§ Task to complete: Give the lines below again exactly, starting with the line that holds "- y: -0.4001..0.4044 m" and going on through the line that holds "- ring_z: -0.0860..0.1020".

= Beginning of Section =

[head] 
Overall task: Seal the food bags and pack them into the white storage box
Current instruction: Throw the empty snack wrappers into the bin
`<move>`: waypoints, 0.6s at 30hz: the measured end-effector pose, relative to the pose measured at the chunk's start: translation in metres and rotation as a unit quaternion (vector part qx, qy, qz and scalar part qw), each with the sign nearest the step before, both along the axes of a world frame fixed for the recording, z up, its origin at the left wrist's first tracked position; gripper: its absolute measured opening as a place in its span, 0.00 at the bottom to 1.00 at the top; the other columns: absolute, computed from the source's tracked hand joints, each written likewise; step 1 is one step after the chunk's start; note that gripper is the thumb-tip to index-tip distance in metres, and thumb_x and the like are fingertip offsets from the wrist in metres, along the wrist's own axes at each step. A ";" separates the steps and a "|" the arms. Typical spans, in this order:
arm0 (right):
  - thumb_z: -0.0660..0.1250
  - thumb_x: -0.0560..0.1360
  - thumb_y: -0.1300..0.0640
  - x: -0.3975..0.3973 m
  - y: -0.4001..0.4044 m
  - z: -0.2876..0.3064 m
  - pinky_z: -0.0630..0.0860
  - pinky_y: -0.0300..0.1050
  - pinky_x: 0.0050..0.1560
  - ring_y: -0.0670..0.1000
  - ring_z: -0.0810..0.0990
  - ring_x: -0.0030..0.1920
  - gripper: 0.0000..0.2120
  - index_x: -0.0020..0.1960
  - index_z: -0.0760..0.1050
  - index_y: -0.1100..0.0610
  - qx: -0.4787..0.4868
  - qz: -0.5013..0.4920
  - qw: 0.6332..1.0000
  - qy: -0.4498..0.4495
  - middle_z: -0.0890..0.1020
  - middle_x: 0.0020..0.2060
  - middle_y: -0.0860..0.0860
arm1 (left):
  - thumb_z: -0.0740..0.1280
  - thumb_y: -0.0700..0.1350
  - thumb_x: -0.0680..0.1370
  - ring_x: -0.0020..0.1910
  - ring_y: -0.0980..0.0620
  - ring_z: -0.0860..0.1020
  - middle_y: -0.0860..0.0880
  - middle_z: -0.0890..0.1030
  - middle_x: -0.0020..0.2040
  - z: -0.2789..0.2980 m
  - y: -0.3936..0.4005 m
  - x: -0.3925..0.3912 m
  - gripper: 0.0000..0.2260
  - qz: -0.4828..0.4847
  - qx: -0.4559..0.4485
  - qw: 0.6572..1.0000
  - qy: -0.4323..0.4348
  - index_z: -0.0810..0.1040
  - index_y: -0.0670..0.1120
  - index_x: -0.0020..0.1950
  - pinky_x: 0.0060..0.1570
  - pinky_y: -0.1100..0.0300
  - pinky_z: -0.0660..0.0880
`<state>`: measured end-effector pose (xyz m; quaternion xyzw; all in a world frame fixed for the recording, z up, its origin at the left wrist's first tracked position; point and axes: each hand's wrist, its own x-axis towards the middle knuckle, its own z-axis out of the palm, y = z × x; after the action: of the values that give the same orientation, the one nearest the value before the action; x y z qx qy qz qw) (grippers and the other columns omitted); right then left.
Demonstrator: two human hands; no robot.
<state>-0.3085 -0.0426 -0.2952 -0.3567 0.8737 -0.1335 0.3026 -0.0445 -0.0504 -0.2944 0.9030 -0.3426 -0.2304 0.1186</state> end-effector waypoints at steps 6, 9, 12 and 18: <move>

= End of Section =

§ Problem solution:
  - y: -0.4001..0.4044 m
  - z: -0.2876..0.3064 m
  - pinky_z: -0.0630..0.0860
  - pinky_y: -0.0300..0.1050
  - pinky_x: 0.0050..0.1560
  - ring_y: -0.0670..0.1000
  - ring_z: -0.0810..0.0990
  - ring_x: -0.0030..0.1920
  - gripper: 0.0000..0.2120
  - index_x: -0.0020..0.1960
  - index_z: -0.0760..0.1050
  - index_y: -0.1100..0.0610
  - qx: -0.4787..0.4868
  - qz: -0.5013..0.4920
  - qw: 0.6332..1.0000
  - qy: -0.4498..0.4495
  - middle_z: -0.0890..0.1020
  - middle_x: 0.0020..0.2060
  - middle_y: -0.0860..0.0860
arm1 (left):
  - thumb_z: -0.0740..0.1280
  - thumb_y: -0.0700..0.1350
  - thumb_x: -0.0680..0.1370
  - ring_x: -0.0020..0.1910
  - ring_y: -0.0980..0.0620
  - ring_z: -0.0860..0.1020

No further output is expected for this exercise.